Хозяин лета. История в двенадцати патронах - Могилевцев Дмитрий (книги серия книги читать бесплатно полностью .txt) 📗
Матейка дернул изо всех сил, оттолкнувшись ногой от стены, упал, вскочил и бросился бежать, пригнувшись, унося зажатый в кулаке браслет с часами. Часовой выстрелил вслед – горячим шевельнуло волосы над ухом. Часовой лязгнул затвором, но Матейка на четвереньках нырнул в лаз под забором, проскользнул между досками, выскочил – ушел. Добравшись до кустов у реки, до своей схованки, до тайного склада, где в ямке под кустом хранил добытое, разжал кулак. На разорвавшемся браслете часов остался длинный, в палец, белесый, в крапинках запекшейся крови лоскут кожи. Больше к бараку Матейка не ходил, да и незачем было – поляков через два дня увезли. Привезли раскулаченных, но от них особо ничего не перепало, их уже успели растрясти по дороге.
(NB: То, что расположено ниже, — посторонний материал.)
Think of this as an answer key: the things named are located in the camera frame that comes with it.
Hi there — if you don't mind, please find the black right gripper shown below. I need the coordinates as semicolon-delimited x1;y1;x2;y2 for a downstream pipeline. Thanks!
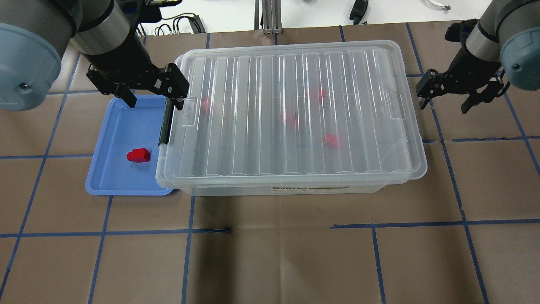
416;46;510;114

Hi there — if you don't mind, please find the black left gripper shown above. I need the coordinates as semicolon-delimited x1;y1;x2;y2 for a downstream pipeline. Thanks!
86;63;190;111

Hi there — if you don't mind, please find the red block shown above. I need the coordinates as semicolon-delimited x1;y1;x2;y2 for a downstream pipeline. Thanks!
281;111;300;128
200;97;211;116
126;148;151;163
323;133;340;150

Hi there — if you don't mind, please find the clear ribbed box lid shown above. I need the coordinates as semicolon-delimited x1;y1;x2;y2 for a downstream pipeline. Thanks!
155;40;428;190

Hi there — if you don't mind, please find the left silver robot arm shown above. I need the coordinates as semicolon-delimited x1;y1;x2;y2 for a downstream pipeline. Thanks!
0;0;189;111

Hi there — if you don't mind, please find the blue plastic tray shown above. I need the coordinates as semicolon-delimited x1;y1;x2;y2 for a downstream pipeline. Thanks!
85;95;172;196

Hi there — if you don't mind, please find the red block under lid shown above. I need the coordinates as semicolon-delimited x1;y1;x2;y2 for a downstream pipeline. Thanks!
323;133;340;150

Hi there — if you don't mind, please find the clear plastic storage box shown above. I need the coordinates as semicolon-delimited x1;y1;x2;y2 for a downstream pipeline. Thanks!
155;41;427;196

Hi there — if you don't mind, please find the black power adapter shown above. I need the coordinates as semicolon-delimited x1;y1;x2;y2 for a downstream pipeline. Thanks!
349;0;369;25

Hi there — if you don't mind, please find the black box latch handle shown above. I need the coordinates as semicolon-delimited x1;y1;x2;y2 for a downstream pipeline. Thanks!
158;98;176;146

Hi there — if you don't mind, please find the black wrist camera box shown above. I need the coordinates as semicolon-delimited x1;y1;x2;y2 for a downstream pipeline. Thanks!
444;19;479;43

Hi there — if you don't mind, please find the aluminium frame post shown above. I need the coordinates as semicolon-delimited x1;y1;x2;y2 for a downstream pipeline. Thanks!
254;0;283;35
В сорок первом немцы бомбили станцию, и мать забрала Матвея в деревню. Тогда он увидел, как щедро засевают оружием землю. Имперская армия катилась на восток, оставляя десятками застрявшие в болоте, обессилевшие без бензина и соляра танки, обочины шоссе усеивали ломаные машины, телеги, мертвые лошади. На Днепре, у Шклова и Копыси, немцев пытались остановить, но немецкие танковые дивизии за день-два боев сбили заслоны, форсировали реку и пошли на Смоленск. За танками шла пехота, неторопливо подчищая взрезанное, раскроенное танками, добивая попавших в окружение, разгоняя по лесам выживших.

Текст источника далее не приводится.